Congrats on the Altamira. Hope it is as fast as it looks.


----------



## chetly (Jul 17, 2012)

That is a screaming deal!!! Did you buy used? Performance Bike is selling them for $2209.99 right now. its on a short list of bikes I want to try out along with the Altamira and SST. It would be my first road bike and come from a MTB background.


----------



## STBW (Aug 27, 2013)

I bought a Fuji Gran Fondo 1.3 for the same reason this year. Paid $3,100 for a $4,100 bike and just added some Zipps to the bike as well that I got for $740. Now it's a $7,000 bike that I paid less than $4,000 for! 

Regarding the set up, I broke my back a few years ago, so the more upright set up was ideal for me (I was previously on a Felt F75). Instead of removing spacers, I added aero bars and put them at a slightly upright angle to keep my back happy. Gives me extra power on fast rides and still lets me get somewhat lower when I am heading into the wind. 

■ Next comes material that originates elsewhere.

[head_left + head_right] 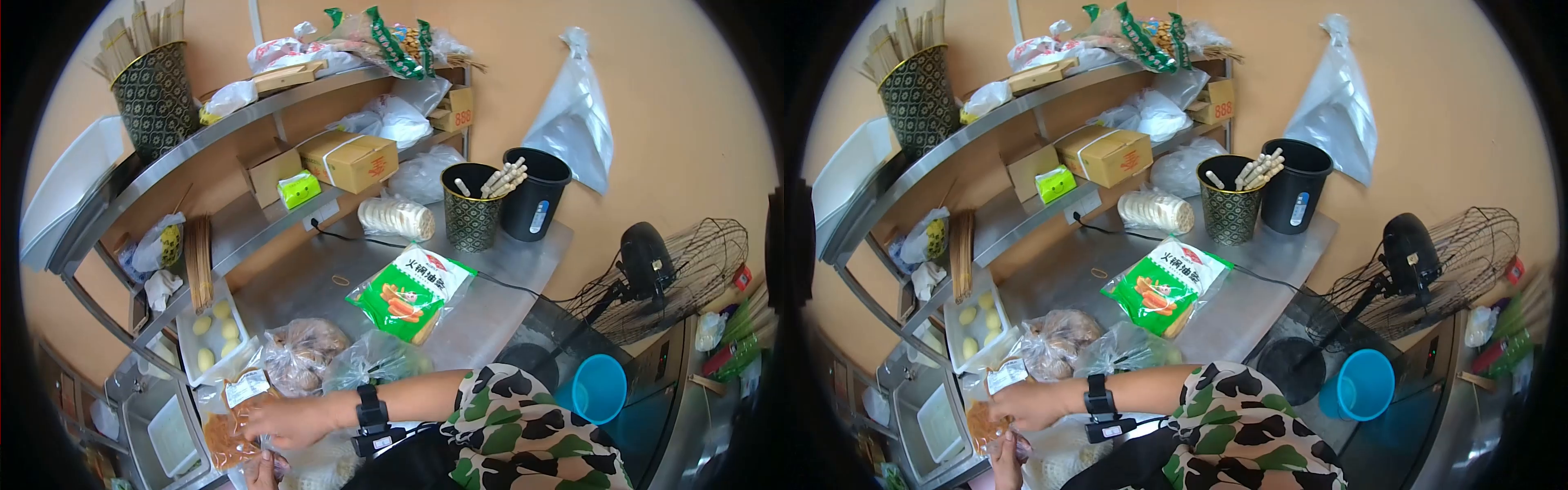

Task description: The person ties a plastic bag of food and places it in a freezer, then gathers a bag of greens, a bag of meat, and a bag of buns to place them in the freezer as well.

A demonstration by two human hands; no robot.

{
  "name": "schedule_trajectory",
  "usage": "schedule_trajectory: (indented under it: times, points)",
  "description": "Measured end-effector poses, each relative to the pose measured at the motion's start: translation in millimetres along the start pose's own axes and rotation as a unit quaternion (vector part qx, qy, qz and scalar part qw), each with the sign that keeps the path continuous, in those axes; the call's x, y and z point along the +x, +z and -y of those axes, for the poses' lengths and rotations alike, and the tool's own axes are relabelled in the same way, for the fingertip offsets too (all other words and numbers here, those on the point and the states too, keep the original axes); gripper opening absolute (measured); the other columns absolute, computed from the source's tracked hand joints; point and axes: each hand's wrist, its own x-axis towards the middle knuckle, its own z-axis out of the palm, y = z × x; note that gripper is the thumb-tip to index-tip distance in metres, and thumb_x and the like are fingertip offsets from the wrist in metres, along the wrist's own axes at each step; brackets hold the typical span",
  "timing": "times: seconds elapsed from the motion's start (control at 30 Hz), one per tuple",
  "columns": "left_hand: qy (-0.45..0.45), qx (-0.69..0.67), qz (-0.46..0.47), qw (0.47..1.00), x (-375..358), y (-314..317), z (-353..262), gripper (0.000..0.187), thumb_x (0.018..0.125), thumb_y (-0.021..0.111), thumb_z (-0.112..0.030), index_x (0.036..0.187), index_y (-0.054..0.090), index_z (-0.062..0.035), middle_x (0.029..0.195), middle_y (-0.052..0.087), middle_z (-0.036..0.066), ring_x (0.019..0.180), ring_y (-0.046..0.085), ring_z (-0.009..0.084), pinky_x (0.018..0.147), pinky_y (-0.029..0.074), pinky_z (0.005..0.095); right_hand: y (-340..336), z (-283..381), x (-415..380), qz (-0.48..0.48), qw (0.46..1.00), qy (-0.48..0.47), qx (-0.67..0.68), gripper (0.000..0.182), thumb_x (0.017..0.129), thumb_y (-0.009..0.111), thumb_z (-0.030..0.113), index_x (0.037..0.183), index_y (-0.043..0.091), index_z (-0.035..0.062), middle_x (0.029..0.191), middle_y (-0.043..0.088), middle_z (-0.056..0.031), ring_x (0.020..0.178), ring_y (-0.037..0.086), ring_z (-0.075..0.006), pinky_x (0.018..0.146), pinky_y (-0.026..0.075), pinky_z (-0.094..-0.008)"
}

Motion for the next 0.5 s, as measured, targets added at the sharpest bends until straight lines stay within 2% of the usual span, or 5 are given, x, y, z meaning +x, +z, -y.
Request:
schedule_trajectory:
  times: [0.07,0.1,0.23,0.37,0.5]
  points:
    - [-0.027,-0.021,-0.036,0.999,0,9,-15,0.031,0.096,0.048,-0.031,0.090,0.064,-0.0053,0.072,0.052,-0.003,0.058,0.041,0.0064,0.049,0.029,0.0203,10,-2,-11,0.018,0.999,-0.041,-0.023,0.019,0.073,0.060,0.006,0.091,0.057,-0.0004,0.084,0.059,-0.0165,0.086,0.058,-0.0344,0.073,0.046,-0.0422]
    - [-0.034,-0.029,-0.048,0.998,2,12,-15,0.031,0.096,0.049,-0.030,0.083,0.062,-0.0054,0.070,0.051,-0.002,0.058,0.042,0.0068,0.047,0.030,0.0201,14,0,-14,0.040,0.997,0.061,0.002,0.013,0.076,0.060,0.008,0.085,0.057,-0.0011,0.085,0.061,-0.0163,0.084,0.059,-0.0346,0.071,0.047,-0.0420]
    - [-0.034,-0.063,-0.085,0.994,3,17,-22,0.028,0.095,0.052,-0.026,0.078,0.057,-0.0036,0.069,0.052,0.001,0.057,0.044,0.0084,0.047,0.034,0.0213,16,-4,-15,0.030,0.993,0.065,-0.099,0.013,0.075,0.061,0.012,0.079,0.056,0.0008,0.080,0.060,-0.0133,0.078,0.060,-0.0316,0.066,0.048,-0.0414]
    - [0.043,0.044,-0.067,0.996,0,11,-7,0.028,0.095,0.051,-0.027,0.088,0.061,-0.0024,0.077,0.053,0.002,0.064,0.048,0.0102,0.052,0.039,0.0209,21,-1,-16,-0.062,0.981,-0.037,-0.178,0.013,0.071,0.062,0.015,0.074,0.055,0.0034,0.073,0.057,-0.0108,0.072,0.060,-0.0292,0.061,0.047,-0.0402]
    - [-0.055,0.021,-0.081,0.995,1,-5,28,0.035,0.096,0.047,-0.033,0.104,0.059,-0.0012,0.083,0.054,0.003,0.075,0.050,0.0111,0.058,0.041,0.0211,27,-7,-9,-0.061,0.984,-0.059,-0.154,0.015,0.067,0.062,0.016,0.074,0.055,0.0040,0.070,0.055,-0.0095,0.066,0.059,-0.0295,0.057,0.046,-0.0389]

If you ask me, she is looking pretty sexy right now!


----------



## Running256 (Aug 14, 2013)

I just saw this thread on your Gran Fondo 1.5. I bought a Gran Fondo 2.1 about 2-months ago, and have been very happy with it. I have been interested to read comments from others who have been riding a similar bike, to see if their experiences have been the same as mine. Anyway, best of luck!


----------



## trashysquid (Oct 14, 2013)

I just posted something in the n00b forum earlier about my first ride on a 2013 Gran Fondo 3.0 today, and it feels great. Mind you I'm a new guy, but I rode enough aluminum road bikes to notice the difference. It looks like it costs much more than what I paid for it...I'm sold on Fuji bikes.


----------



## Running256 (Aug 14, 2013)

I'm glad you liked it, and I was happy to read that someone had a similar experience riding the Gran Fondo!


----------